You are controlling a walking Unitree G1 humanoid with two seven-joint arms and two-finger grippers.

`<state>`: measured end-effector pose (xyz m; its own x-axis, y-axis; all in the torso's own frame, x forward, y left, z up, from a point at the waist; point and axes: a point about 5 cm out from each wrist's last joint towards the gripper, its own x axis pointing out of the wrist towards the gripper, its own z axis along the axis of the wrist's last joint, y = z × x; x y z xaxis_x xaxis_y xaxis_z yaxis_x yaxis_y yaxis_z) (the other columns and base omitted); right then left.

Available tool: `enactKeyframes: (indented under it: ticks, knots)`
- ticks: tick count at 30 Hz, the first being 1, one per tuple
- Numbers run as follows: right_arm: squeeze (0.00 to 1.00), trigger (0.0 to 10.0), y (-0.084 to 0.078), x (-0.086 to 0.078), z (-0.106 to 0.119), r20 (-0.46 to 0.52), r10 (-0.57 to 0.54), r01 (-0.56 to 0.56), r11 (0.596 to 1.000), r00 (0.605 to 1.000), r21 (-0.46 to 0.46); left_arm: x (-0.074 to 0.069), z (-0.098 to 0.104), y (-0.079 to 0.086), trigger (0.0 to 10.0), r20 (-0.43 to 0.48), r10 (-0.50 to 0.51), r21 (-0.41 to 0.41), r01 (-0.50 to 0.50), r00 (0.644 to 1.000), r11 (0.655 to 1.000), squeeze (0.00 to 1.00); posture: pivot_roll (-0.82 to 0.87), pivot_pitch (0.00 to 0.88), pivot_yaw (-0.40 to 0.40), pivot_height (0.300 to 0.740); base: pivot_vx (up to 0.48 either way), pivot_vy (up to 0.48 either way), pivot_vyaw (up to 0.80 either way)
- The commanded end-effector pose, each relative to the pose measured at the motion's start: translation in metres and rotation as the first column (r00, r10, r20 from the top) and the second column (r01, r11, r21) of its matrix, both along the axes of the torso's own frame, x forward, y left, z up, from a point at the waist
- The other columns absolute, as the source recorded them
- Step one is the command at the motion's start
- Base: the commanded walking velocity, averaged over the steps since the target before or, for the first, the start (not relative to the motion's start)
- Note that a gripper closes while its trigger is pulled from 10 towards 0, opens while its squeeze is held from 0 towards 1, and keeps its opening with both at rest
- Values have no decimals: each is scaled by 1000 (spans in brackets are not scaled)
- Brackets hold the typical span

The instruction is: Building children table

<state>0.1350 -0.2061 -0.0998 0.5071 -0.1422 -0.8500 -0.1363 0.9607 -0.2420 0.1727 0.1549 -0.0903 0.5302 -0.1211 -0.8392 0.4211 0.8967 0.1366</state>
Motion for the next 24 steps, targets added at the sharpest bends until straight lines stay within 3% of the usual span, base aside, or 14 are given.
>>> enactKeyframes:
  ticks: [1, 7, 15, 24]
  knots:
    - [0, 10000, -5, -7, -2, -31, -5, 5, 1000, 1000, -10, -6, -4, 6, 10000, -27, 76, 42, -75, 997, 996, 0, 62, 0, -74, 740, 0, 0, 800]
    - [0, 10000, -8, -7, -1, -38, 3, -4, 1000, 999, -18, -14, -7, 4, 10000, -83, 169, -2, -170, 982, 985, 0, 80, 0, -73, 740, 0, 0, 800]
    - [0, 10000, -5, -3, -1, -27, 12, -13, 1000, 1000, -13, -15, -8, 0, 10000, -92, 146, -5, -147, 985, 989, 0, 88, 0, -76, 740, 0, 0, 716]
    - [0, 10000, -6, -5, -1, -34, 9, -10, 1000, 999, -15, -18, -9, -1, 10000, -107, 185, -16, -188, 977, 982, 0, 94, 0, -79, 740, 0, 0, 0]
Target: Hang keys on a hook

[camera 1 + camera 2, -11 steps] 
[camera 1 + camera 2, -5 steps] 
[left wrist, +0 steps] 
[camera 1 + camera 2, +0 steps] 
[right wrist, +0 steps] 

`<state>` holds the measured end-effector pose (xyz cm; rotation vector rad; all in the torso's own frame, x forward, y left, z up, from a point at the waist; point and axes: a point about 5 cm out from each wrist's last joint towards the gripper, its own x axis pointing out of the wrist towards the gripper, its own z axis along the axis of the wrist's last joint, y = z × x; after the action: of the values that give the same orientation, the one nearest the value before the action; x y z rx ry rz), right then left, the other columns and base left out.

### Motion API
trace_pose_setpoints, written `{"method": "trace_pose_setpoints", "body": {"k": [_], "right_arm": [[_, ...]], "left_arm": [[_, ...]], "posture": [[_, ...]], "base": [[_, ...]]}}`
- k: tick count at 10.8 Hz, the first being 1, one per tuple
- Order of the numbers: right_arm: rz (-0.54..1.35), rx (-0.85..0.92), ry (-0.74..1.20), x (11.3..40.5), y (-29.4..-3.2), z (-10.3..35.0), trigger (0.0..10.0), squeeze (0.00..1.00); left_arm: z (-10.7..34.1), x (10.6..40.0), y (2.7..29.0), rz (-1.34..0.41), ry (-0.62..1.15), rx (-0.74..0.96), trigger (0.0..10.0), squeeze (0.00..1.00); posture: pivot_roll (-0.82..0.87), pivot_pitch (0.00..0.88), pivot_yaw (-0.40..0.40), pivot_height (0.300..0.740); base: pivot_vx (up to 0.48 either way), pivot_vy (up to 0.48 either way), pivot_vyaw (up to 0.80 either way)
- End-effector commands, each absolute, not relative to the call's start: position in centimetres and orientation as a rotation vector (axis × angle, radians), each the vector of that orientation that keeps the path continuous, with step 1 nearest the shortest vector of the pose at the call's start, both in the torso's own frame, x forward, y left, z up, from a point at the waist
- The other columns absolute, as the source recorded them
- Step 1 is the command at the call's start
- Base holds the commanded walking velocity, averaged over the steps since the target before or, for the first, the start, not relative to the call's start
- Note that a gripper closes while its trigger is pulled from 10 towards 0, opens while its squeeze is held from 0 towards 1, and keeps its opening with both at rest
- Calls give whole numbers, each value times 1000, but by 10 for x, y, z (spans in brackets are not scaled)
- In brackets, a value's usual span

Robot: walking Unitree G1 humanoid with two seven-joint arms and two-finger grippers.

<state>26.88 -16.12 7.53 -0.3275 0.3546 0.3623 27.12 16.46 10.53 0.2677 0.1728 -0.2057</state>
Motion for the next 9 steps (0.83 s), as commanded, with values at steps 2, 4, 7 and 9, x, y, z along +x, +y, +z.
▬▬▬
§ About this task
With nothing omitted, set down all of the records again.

§ Response area
You are controlling a walking Unitree G1 humanoid with two seven-joint arms and two-finger grippers.

`<state>`: measured end-effector pose (xyz m; its own x-axis, y-axis; all in the torso's own frame, x forward, y left, z up, from a point at the waist; point and axes: a point about 5 cm out from each wrist's last joint towards the gripper, its own x axis pointing out of the wrist towards the gripper, its own z axis along the axis of the wrist's last joint, y = z × x; x y z xaxis_x xaxis_y xaxis_z yaxis_x yaxis_y yaxis_z) (the other columns and base omitted); right then left.

Available tool: `enactKeyframes: (indented under it: ticks, knots)`
- ticks: tick count at 30 Hz, the first being 1, one per tuple
- Numbers run as follows: right_arm: squeeze (0.00 to 1.00), trigger (0.0 to 10.0), y (-0.084 to 0.078), x (-0.086 to 0.078), z (-0.106 to 0.119), r20 (-0.46 to 0.52), r10 (-0.57 to 0.54), r01 (-0.56 to 0.56), r11 (0.596 to 1.000), r00 (0.605 to 1.000), r21 (-0.46 to 0.46); left_arm: x (-0.074 to 0.069), z (-0.098 to 0.104), y (-0.079 to 0.086), trigger (0.0 to 10.0), r20 (-0.43 to 0.48), r10 (-0.50 to 0.51), r21 (-0.41 to 0.41), r01 (-0.50 to 0.50), r00 (0.644 to 1.000), r11 (0.655 to 1.000), squeeze (0.00 to 1.00); posture: pivot_roll (-0.82 to 0.87), pivot_pitch (0.00 to 0.88), pivot_yaw (-0.40 to 0.40), pivot_height (0.300 to 0.740); base: pivot_vx (up to 0.48 either way), pivot_vy (up to 0.48 either way), pivot_vyaw (up to 0.80 either way)
- The commanded end-effector pose, each relative to the pose measured at the motion's start: translation in metres and rotation as the first column (r00, r10, r20 from the top) and the second column (r01, r11, r21) of its matrix, both along the axes of the torso's own frame, x forward, y left, z up, from a point at the waist
- The other columns absolute, as the source recorded them
- Step one is the command at the motion's start
- Base: the commanded walking velocity, averaged over the steps since the target before or, for the first, the start (not relative to the motion's start)
- Note that a gripper closes while its trigger is pulled from 10 towards 0, opens while its squeeze is held from 0 towards 1, and keeps its opening with both at rest
- Values have no decimals: each is scaled by 1000 (spans in brackets are not scaled)
- Brackets hold the typical span

The instruction is: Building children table

<state>0.1350 -0.2061 -0.0998 0.5071 -0.1422 -0.8500 -0.1363 0.9607 -0.2420 0.1727 0.1549 -0.0903 0.5302 -0.1211 -0.8392 0.4211 0.8967 0.1366</state>
Motion for the next 24 steps, targets added at the sharpest bends until straight lines stay within 3% of the usual span, base aside, or 14 are given.
>>> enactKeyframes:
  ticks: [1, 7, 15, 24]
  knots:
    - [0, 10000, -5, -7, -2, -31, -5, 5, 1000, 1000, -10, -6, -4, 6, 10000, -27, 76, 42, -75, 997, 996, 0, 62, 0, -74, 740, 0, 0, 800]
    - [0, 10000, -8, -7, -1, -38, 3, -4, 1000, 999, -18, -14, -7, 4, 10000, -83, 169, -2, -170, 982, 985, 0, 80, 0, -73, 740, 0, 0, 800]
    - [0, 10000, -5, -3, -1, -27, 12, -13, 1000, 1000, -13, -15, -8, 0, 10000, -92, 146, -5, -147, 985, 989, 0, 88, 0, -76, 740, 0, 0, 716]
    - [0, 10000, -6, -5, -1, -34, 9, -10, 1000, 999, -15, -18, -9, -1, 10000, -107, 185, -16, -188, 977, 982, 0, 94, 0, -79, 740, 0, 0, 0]
Target: Hang keys on a hook

[camera 1 + camera 2, -11 steps] 
[camera 1 + camera 2, -5 steps] 
[left wrist, +0 steps] 
[camera 1 + camera 2, +0 steps] 
[right wrist, +0 steps] 

`<state>` holds the measured end-effector pose (xyz cm; rotation vector rad; all in the torso's own frame, x forward, y left, z up, from a point at the waist; point and axes: a point about 5 cm out from each wrist's last joint towards the gripper, its own x axis pointing out of the wrist towards the gripper, its own z axis along the axis of the wrist's last joint, y = z × x; after the action: of the values that give the same orientation, the one nearest the value before the action; x y z rx ry rz), right then left, the other columns and base left out.

### Motion API
trace_pose_setpoints, written `{"method": "trace_pose_setpoints", "body": {"k": [_], "right_arm": [[_, ...]], "left_arm": [[_, ...]], "posture": [[_, ...]], "base": [[_, ...]]}}`
- k: tick count at 10.8 Hz, the first being 1, one per tuple
- Order of the numbers: right_arm: rz (-0.54..1.35), rx (-0.85..0.92), ry (-0.74..1.20), x (11.3..40.5), y (-29.4..-3.2), z (-10.3..35.0), trigger (0.0..10.0), squeeze (0.00..1.00); left_arm: z (-10.7..34.1), x (10.6..40.0), y (2.7..29.0), rz (-1.34..0.41), ry (-0.62..1.15), rx (-0.74..0.96), trigger (0.0..10.0), squeeze (0.00..1.00); posture: pivot_roll (-0.82..0.87), pivot_pitch (0.00..0.88), pivot_yaw (-0.40..0.40), pivot_height (0.300..0.740); base: pivot_vx (up to 0.48 either way), pivot_vy (up to 0.48 either way), pivot_vyaw (up to 0.80 either way)
- End-effector commands, each absolute, not relative to the call's start: position in centimetres and orientation as a rotation vector (axis × angle, radians), each the vector of that orientation that keeps the path continuous, with step 1 nearest the shortest vector of the pose at the call's start, both in the torso's own frame, x forward, y left, z up, from a point at the waist
- The other columns absolute, as the source recorded them
- Step 1 is the command at the call's start
- Base holds the commanded walking velocity, averaged over the steps since the target before or, for the first, the start, not relative to the call's start
- Note that a gripper closes while its trigger is pulled from 10 towards 0, opens while its squeeze is held from 0 towards 1, and keeps its opening with both at rest
- Calls give whole numbers, each value times 1000, but by 10 for x, y, z (spans in brackets are not scaled)
- In brackets, a value's usual span

Robot: walking Unitree G1 humanoid with two seven-joint arms and two-finger grippers.

<state>26.88 -16.12 7.53 -0.3275 0.3546 0.3623 27.12 16.46 10.53 0.2677 0.1728 -0.2057</state>
Motion for the next 9 steps (0.83 s), as commanded, with values at steps 2, 4, 7 and 9, x, y, z along +x, +y, +z.

The output is now complete.